Predictor It is not desirable to conduct such a costly co- design space exploration. Solution: Build a machine-learning model to predict performance of optimizing compiler on any architecture. A new model needs to be created for each benchmark.

Predictor Step 1: Run the program compiled with -O1 on 200 randomly- selected architectures. Gather performance counters to characterize its behavior. (IPC, cache utilization, branch predictor utilization, ALU utilization, register utilization, cache miss rate, branch misprediction rate) Use PCA to summarize the 9 features into 2 components. Example on fft.

Predictor Step 2: Select a number of architectures for training. (15 architectures on average) For each architecture, run the program using 1000 randomly-selected optimizations to estimate the best performance achievable. To select architectures, divide the principal component space into a 5 x 4 grid and pick one training point per tile. Darker points lead to better performance.

Predictor Step 3: Use SVM on the training data to create the model. The model learns the difference between architectures based on the performance an optimizing compiler can achieve on them. Architectures that lie in the same color region are predicted to have similar optimizing compiler behavior. The model predicts that the optimizing compiler has little effect in light areas and large effect in dark areas.
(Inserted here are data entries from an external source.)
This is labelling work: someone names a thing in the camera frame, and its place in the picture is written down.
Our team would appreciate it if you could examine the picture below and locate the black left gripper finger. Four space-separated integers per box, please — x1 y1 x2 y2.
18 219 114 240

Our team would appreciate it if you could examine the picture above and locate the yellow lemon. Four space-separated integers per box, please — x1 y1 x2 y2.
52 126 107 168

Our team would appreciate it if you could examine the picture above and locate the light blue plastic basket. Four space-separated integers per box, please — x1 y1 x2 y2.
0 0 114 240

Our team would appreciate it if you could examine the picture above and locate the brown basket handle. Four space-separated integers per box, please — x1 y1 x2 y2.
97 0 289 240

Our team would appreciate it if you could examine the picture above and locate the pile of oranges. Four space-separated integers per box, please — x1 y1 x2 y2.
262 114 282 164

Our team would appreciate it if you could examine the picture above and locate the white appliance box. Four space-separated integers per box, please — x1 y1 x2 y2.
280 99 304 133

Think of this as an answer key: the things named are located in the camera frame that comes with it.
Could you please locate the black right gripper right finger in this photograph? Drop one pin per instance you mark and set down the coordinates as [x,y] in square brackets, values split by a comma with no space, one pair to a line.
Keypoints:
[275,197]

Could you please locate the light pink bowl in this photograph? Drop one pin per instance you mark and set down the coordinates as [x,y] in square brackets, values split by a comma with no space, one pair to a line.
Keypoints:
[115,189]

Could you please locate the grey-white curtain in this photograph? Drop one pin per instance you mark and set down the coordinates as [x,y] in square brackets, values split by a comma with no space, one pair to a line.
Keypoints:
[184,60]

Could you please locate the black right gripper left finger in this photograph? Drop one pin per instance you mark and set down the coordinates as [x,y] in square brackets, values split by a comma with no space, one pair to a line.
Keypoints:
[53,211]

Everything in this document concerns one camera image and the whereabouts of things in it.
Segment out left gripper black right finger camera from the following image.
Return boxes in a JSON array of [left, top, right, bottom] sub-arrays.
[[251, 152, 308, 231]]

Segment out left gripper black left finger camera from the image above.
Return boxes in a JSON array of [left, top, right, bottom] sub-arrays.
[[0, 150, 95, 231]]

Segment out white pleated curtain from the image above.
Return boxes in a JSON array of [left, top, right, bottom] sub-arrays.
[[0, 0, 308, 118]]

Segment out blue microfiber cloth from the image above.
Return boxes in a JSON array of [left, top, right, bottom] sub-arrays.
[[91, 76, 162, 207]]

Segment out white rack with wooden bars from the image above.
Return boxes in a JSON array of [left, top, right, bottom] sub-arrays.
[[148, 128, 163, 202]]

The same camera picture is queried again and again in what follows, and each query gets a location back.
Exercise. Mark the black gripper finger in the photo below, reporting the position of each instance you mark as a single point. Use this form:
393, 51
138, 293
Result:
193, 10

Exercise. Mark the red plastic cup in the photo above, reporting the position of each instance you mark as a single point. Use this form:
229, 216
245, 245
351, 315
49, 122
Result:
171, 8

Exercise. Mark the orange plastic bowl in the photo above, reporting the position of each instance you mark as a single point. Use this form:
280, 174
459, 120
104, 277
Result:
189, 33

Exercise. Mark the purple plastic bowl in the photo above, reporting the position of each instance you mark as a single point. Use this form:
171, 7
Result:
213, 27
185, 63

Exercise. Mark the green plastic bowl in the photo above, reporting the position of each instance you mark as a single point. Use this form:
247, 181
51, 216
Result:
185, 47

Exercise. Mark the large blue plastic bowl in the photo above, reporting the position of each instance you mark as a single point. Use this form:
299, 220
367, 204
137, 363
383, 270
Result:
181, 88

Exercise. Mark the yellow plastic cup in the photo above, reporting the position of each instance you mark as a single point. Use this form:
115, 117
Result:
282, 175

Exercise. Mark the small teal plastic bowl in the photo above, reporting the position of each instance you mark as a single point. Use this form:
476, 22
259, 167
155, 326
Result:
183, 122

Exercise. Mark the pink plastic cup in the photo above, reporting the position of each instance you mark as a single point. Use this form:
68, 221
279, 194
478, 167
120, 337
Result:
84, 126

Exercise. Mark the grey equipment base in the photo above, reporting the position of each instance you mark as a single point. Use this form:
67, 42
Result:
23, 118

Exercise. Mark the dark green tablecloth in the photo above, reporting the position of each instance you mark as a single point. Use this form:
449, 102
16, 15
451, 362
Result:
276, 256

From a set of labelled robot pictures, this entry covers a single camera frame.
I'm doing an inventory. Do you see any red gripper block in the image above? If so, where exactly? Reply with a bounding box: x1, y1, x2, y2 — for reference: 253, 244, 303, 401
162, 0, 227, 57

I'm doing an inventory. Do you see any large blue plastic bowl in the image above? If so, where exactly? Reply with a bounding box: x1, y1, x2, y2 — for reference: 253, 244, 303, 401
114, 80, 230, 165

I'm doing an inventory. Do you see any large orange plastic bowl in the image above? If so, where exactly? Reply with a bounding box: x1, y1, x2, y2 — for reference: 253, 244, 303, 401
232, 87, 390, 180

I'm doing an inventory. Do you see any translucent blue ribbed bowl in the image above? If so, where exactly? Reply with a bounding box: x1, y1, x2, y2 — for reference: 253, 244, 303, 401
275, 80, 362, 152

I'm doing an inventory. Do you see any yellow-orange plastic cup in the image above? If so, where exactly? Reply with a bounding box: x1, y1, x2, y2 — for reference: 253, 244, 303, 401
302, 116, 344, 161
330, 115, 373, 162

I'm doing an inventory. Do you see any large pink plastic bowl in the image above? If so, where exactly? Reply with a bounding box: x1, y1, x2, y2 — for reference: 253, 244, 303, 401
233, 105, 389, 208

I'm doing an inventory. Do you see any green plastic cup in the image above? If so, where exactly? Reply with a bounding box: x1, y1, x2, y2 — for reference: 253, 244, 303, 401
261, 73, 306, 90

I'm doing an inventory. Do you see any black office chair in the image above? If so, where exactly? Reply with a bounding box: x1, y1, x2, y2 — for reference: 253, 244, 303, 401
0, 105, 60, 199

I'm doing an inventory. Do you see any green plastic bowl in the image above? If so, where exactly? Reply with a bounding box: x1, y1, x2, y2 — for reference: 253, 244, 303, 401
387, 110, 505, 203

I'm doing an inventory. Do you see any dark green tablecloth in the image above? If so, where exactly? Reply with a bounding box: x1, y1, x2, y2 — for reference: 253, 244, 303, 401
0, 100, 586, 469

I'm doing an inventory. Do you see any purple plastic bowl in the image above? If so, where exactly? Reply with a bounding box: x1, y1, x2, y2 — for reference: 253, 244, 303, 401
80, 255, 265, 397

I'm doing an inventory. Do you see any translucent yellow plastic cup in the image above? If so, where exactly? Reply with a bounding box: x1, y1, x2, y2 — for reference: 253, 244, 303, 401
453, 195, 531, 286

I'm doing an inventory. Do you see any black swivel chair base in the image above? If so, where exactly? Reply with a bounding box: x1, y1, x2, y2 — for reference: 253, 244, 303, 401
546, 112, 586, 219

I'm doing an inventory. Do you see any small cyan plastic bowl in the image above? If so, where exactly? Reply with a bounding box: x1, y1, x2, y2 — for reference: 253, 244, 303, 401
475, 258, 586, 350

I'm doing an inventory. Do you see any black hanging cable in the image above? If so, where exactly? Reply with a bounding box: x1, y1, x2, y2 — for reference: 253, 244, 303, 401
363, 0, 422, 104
Predictor Predictions can now be made for the entire space (200 architectures). For any new architecture: Run -O1 and collect performance counters. Use PCA to reduce the number of features to 2. Make a prediction based on the color of its region.

Evaluation Used 15 architectures for training and 185 architectures for validation. The average error rate is 1.6%.
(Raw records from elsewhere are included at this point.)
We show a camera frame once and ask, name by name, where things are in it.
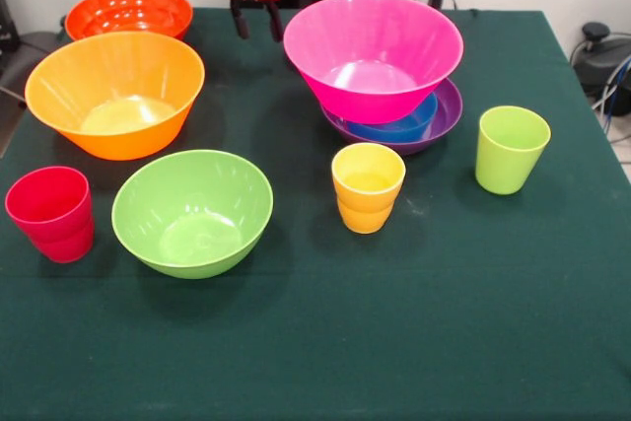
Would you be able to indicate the dark green tablecloth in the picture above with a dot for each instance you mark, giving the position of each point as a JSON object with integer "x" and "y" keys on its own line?
{"x": 443, "y": 317}

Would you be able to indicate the lime green bowl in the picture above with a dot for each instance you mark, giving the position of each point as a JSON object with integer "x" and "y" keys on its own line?
{"x": 192, "y": 224}

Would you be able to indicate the purple bowl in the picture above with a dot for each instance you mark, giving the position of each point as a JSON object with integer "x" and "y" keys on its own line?
{"x": 446, "y": 120}

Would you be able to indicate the red-orange bowl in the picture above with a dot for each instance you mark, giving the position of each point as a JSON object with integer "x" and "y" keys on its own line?
{"x": 128, "y": 12}

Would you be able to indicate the yellow cup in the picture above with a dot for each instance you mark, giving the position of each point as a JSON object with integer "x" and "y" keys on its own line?
{"x": 367, "y": 209}

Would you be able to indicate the red-pink cup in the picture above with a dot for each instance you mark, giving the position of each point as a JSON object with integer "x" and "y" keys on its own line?
{"x": 54, "y": 224}

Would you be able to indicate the black device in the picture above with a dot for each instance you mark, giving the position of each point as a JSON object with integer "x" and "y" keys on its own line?
{"x": 7, "y": 21}

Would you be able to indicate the lime green cup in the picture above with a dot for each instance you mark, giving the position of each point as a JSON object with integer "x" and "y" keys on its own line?
{"x": 510, "y": 164}

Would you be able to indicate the large orange bowl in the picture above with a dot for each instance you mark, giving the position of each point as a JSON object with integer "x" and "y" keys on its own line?
{"x": 118, "y": 140}

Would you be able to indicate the small blue bowl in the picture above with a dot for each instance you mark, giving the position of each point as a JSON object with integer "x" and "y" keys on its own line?
{"x": 394, "y": 131}

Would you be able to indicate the large pink bowl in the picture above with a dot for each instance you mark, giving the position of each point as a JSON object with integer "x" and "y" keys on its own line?
{"x": 370, "y": 36}

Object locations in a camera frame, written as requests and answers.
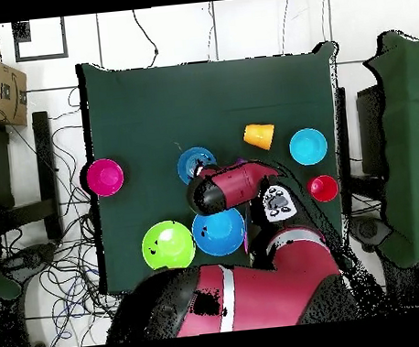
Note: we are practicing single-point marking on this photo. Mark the black box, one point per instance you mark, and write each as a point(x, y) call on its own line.
point(370, 128)

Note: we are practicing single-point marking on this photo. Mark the orange cup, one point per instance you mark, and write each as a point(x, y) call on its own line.
point(259, 136)

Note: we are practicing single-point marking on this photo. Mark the large green bowl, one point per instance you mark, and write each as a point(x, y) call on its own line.
point(168, 245)

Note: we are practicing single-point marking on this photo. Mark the black square floor frame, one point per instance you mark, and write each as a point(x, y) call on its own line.
point(21, 33)

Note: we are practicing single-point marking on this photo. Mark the small red bowl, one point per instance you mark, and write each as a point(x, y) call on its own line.
point(105, 177)

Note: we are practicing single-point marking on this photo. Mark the cardboard box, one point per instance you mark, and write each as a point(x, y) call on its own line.
point(7, 97)

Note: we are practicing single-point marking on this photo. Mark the translucent blue bowl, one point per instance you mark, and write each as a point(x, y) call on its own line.
point(188, 161)

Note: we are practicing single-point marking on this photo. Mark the red cup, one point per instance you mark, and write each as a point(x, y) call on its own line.
point(323, 188)

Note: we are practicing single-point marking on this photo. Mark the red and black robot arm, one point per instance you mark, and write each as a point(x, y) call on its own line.
point(239, 181)

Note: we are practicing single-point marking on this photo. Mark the black bench frame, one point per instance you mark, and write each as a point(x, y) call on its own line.
point(44, 160)

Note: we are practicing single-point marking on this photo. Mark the dark green table cloth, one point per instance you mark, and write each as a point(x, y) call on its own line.
point(152, 112)

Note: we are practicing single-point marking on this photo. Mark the small cyan bowl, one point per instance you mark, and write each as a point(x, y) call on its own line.
point(308, 146)

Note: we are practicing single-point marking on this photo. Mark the large blue bowl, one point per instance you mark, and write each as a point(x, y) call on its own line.
point(219, 235)
Evaluation Vaswani’s model using Artificial Neural Network tries to predict the performance of a set of compiler flags for each architecture. Used model to predict the performance of 1000 optimizations, and picked the best one as predicted value. Averaged over the whole of MiBench. Much better than Vaswani’s model.

Evaluation It is possible to determine best optimizing compiler / architecture configuration. Ran predictor on 200 randomly-selected architectures. This leads to the minimum ED value of 0.677 compared with the baseline. This is accurate and validated to be the minimum. The instruction and data caches have high associativity to avoid conflicts.

Conclusion There is the potential for significant improvement over the baseline architecture and compiler by exploring the combined co-design space. It is possible to automatically and accurately predict the performance of an optimizing compiler on any architecture, without tuning the compiler first. It is possible to determine the best possible optimizing compiler / architecture configuration, leading to significant performance improvements.